Sentiu os pedaços de vidro enterrados na pele e perguntou-se se estaria viva. Se sentia, estava viva. Se pensava, estava viva. Sentou-se no chão, longe da janela, e chorou. Não chorou só por ela, pela dor e por todos os perigos que sempre soube que corria. Não; chorou por todos os outros, os inocentes que não podiam fazer nada. Chorou pela falta de respeito de atacar uma zona residencial à noite, quando as pessoas encostavam a cabeça à almofada e agradeciam a Alá mais um dia de vida. Depois, ignorando os seus colegas que partilhavam a pensão, ignorando os vidros enterrados na sua pele como lápides, abraçou a sua mente jornalística e decidiu ver as fotografias. Olhou. E viu. E voltou a olhar, e a ver. E não compreendeu.

Nas fotografias, estavam palavras.

Não conseguiu fotografar sombras, nem noite, nem vultos. Nem clarões. Nada. Por mais que procurasse, não tinha conseguido fotografar nada além de palavras. À volta das sombras, palavras que ela compreendia serem ordens, orações, pedidos. Alguns risos. Emocionou-se com a capacidade que o ser humano tinha de alegria, mesmo perante a morte. Identificou medos e questões e segredos. Loucuras. Castigos. Arrependimentos. E ao observar as palavras, as suas cores e os seus tons, quase que conseguia distinguir cada família à qual pertenciam.

Não conseguia deixar de passar para a frente e para trás aquelas fotografias irreais e mágicas. Contra si própria, deixou-se descansar na incompreensão. Só olhou. Só observou. Só decorou cada fotografia, cada pergunta, cada prece. Decorou cada sombra e cada canto na noite, cada palavra que corria por aquela rua inocente que tinha acabado de ficar encardida. Encardida de medo, e de loucura, e de tristeza, e de morte.

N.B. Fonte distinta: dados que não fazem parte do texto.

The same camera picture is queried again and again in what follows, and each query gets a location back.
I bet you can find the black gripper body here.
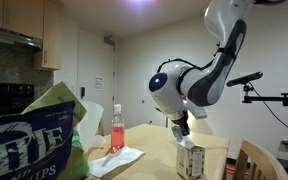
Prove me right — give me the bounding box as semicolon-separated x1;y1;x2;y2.
173;111;188;128

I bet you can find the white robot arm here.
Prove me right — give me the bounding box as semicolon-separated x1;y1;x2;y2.
149;0;254;136

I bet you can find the green plastic bag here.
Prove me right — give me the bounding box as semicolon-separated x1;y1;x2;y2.
59;129;89;180

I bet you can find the green snack bag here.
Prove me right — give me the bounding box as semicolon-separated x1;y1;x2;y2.
23;82;87;126

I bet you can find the blue chips bag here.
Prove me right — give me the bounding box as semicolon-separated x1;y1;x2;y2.
0;101;75;180

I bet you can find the pink spray bottle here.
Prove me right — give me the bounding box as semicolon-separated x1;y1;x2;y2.
111;104;125;152

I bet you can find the wooden chair near table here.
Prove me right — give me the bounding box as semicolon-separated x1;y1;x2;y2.
232;139;288;180

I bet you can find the white paper napkin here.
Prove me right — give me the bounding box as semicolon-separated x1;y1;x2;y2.
88;146;144;177

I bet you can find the white door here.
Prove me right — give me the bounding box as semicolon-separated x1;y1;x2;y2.
78;28;114;135

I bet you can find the black stove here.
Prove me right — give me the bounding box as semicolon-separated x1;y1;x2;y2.
0;83;34;115

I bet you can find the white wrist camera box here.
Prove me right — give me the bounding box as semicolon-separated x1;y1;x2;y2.
186;100;207;119

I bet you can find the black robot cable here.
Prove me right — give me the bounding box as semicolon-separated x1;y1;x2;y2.
156;46;225;75

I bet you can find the black camera arm mount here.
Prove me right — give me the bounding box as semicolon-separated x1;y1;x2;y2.
226;71;288;106

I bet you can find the wooden wall cabinet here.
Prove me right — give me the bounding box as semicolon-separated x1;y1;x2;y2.
34;0;64;71

Aproximou-se da janela. Não ouviu nada. Não ouviu os choros das pessoas que traziam os seus mortos ao colo, desesperadas e confusas, ou sangue nas camisolas coloridas, ou partes do corpo enroladas em panos brancos. Uma maré de gente tinha chegado, uma maré das sobras que eram agora – sem família, sem amigos, sem descanso. Fantasmas deles próprios, pedaços perdidos. Um pesadelo gigante que era agora realidade. A maré dos sobreviventes que desejavam não o ser. Voltou a apontar a máquina, a olhar através de olhos embaciados de lágrimas, e disparou. Disparou durante muito tempo, até ficar exausta de dor e de desolação. Não ouviu, mas com cada fotografia que tirou à desgraça daquele povo, leu todas as palavras que corriam da sua alma e soube que tinha ficado surda.